Anlotinib combined with pemetrexed as a further treatment of patients with platinum-resistant ovarian cancer: A single-arm, open-label, phase II study

2021 
Objectives: Anlotinib is a novel multi-target tyrosine kinase inhibitor for tumor angiogenesis and proliferative signaling. A previous retrospective study achieved the overall response rate (ORR) of 14.3% and the disease control rate (DCR) of 85.7% in platinum-resistant ovarian cancer (PROC) patients (pts) treated with anlotinib monotherapy, and the ORR of 33.3% and the DCR of 100% with anlotinib plus chemotherapy. The current prospective clinical trial (ChiCTR1800018192) aimed to further assess the efficacy and safety of anlotinib combined with pemetrexed and continued as maintenance therapy for PROC. Methods: Pts who had received at least two different chemotherapy regimens (including the first line platinum-based regimen), with histologically proven recurrent platinum-refractory or platinum-resistant epithelial ovarian cancer (including fallopian tube carcinoma and primary peritoneal carcinoma), ECOG 0-2, were considered eligible for enrollment to receive six 21-days cycles of anlotinib (12 mg QD from day 1 to 14) orally plus pemetrexed intravenously (0.5 g/m2 on day 1). Anlotinib monotherapy was subsequently performed up to 1 year in patients without disease progression or intolerable toxicity. The primary endpoint was ORR, and the secondary endpoints included DCR, progression-free survival (PFS) and safety. Results: As of October 2020, 22 pts were enrolled. The median prior lines of chemotherapy was 4 (range, 2-10) and 55% of pts had ever received antiangiogenic therapy. A total of 17 pts had the confirmed best overall response assessments which inferred the ORR of 41.2% (PR in 7 pts; 95% CI, 18.4-67.1) and the DCR of 100% (PR in 7 pts and SD in 10 pts; 95% CI, 80.5-100). The median PFS was 9.3 months (95% CI, 6.0-12.6).

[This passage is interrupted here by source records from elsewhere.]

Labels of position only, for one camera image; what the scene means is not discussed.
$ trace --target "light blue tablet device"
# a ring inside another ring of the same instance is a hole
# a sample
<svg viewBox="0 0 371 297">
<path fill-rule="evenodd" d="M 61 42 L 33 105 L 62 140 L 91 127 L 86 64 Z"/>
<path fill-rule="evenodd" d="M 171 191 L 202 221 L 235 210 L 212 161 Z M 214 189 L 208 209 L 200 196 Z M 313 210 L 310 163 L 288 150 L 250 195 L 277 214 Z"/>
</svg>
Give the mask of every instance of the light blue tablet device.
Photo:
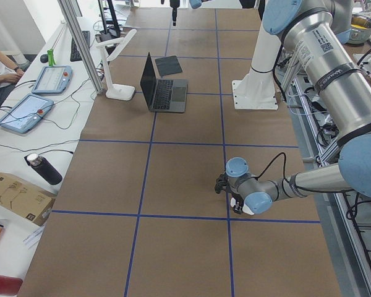
<svg viewBox="0 0 371 297">
<path fill-rule="evenodd" d="M 72 77 L 70 66 L 45 66 L 41 70 L 32 93 L 57 95 L 65 91 Z"/>
<path fill-rule="evenodd" d="M 54 101 L 28 94 L 0 119 L 0 126 L 18 133 L 26 133 L 51 110 Z"/>
</svg>

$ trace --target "red cylinder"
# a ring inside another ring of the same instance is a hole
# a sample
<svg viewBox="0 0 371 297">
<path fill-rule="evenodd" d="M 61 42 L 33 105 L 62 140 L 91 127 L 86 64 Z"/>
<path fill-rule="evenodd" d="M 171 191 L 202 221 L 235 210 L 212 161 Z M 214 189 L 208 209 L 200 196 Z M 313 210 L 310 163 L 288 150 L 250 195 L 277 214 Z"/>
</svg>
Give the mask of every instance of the red cylinder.
<svg viewBox="0 0 371 297">
<path fill-rule="evenodd" d="M 0 295 L 14 296 L 18 294 L 23 280 L 17 277 L 0 275 Z"/>
</svg>

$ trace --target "black bottle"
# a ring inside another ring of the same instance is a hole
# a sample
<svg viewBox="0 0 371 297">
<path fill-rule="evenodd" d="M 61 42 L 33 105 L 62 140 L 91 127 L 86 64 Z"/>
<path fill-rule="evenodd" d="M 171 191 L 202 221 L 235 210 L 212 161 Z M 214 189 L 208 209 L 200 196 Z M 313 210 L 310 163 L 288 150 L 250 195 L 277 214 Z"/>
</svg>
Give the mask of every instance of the black bottle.
<svg viewBox="0 0 371 297">
<path fill-rule="evenodd" d="M 26 159 L 30 166 L 50 184 L 59 184 L 62 181 L 61 174 L 46 158 L 39 156 L 37 153 L 31 153 Z"/>
</svg>

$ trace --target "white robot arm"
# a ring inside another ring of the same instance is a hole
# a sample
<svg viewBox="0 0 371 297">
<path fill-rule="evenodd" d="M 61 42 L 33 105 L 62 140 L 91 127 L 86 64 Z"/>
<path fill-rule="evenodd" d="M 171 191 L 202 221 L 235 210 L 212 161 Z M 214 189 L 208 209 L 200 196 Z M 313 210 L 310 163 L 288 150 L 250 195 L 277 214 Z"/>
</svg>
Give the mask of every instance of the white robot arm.
<svg viewBox="0 0 371 297">
<path fill-rule="evenodd" d="M 277 181 L 260 181 L 249 172 L 245 160 L 231 159 L 225 174 L 217 180 L 216 192 L 223 186 L 230 188 L 238 213 L 242 212 L 243 203 L 253 213 L 262 213 L 273 201 L 315 192 L 354 189 L 371 197 L 371 88 L 330 28 L 332 2 L 270 0 L 263 27 L 276 35 L 286 50 L 294 51 L 327 106 L 339 129 L 339 162 Z M 339 15 L 348 18 L 351 10 L 347 7 L 352 2 L 335 1 L 342 7 Z"/>
</svg>

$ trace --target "open laptop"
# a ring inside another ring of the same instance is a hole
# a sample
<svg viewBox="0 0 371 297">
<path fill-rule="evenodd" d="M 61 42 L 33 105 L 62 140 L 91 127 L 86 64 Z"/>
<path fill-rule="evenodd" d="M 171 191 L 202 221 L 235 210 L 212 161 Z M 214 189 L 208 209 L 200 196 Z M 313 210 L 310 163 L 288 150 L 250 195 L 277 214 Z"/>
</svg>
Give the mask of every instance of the open laptop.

Any grades of adverse events (AEs) were observed in 91% (20/22) of pts, containing frequent hand-foot syndrome (36%), hypertension (32%), allergic eruption (27%), fatigue (23%) and oral ulcer (14%). High grade AEs occurred in 3 pts, including 1 with grade III proteinuria, 1 with grade III ascites increase, and 1 with grade IV hemoglobin reduction. Conclusions: The treatment of anlotinib plus pemetrexed showed encouraging efficacy and satisfactory safety for platinum-resistant and -refractory, recurrent ovarian cancer pts who were previously treated with chemotherapy.